Produce a word-for-word copy of the data that follows, excluding images.

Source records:
---*---
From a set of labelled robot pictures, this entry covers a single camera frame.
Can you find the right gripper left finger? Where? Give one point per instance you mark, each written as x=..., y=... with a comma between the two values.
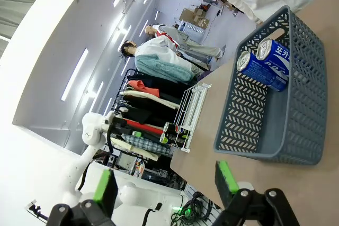
x=104, y=186

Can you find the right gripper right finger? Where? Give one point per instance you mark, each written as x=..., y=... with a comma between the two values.
x=225, y=178

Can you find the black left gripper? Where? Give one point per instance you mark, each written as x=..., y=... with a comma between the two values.
x=121, y=126

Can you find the grey plastic lattice basket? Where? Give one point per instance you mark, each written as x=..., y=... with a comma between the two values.
x=304, y=104

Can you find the blue Pocari Sweat can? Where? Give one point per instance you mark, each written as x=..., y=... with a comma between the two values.
x=278, y=54
x=259, y=73

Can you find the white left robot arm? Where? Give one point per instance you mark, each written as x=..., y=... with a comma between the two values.
x=76, y=167

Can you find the red garment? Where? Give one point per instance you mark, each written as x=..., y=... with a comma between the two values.
x=145, y=126

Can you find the plaid garment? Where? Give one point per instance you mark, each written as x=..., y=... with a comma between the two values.
x=145, y=144

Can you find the black can with green trim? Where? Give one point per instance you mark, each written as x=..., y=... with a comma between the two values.
x=165, y=138

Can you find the black Pepsi can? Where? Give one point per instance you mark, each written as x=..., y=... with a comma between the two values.
x=172, y=128

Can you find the cream garment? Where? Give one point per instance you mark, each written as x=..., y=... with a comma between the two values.
x=148, y=98

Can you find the orange garment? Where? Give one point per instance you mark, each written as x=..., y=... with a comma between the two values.
x=143, y=87

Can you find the device with green light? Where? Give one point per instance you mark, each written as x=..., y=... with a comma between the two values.
x=186, y=212

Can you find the black garment rack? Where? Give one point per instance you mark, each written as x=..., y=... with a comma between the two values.
x=124, y=83

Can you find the teal quilted cloth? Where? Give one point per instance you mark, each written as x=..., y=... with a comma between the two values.
x=161, y=67

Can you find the dark-haired mannequin white shirt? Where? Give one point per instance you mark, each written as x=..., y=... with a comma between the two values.
x=159, y=48

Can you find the bald mannequin grey clothes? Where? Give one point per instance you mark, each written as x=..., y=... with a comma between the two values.
x=185, y=39

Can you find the white shelf cart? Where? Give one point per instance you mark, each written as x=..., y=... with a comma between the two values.
x=192, y=28

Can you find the brown cardboard box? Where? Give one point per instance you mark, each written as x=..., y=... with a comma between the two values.
x=186, y=14
x=201, y=18

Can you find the black clamp bracket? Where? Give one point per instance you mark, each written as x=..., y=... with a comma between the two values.
x=37, y=208
---*---
Expected output:
From a set of labelled robot pictures, this entry covers a single camera frame.
Can you find the right gripper left finger? Where? Give one point per instance you mark, each written as x=..., y=... with a comma between the two values.
x=104, y=186

Can you find the right gripper right finger? Where? Give one point per instance you mark, each written as x=..., y=... with a comma between the two values.
x=225, y=178

Can you find the black left gripper? Where? Give one point per instance you mark, each written as x=..., y=... with a comma between the two values.
x=121, y=126

Can you find the grey plastic lattice basket? Where? Give one point per instance you mark, each written as x=..., y=... with a comma between the two values.
x=304, y=104

Can you find the blue Pocari Sweat can? Where? Give one point per instance you mark, each written as x=..., y=... with a comma between the two values.
x=278, y=54
x=259, y=73

Can you find the white left robot arm? Where? Give one point per instance you mark, each written as x=..., y=... with a comma between the two values.
x=76, y=167

Can you find the red garment? Where? Give one point per instance you mark, each written as x=..., y=... with a comma between the two values.
x=145, y=126

Can you find the plaid garment? Where? Give one point per instance you mark, each written as x=..., y=... with a comma between the two values.
x=145, y=144

Can you find the black can with green trim? Where? Give one point per instance you mark, each written as x=..., y=... with a comma between the two values.
x=165, y=138

Can you find the black Pepsi can? Where? Give one point per instance you mark, each written as x=..., y=... with a comma between the two values.
x=172, y=128

Can you find the cream garment? Where? Give one point per instance you mark, each written as x=..., y=... with a comma between the two values.
x=148, y=98

Can you find the orange garment? Where? Give one point per instance you mark, each written as x=..., y=... with a comma between the two values.
x=143, y=87

Can you find the device with green light? Where? Give one point per instance you mark, each written as x=..., y=... with a comma between the two values.
x=186, y=212

Can you find the black garment rack? Where? Give one point per instance you mark, each written as x=..., y=... with a comma between the two values.
x=124, y=83

Can you find the teal quilted cloth? Where? Give one point per instance you mark, each written as x=..., y=... with a comma between the two values.
x=161, y=67

Can you find the dark-haired mannequin white shirt? Where? Give one point per instance you mark, each written as x=..., y=... with a comma between the two values.
x=159, y=48

Can you find the bald mannequin grey clothes? Where? Give one point per instance you mark, each written as x=..., y=... with a comma between the two values.
x=185, y=39

Can you find the white shelf cart? Where? Give one point per instance you mark, each written as x=..., y=... with a comma between the two values.
x=192, y=28

Can you find the brown cardboard box? Where? Give one point per instance you mark, each written as x=..., y=... with a comma between the two values.
x=186, y=14
x=201, y=18

Can you find the black clamp bracket? Where? Give one point per instance you mark, each written as x=..., y=... with a comma between the two values.
x=37, y=208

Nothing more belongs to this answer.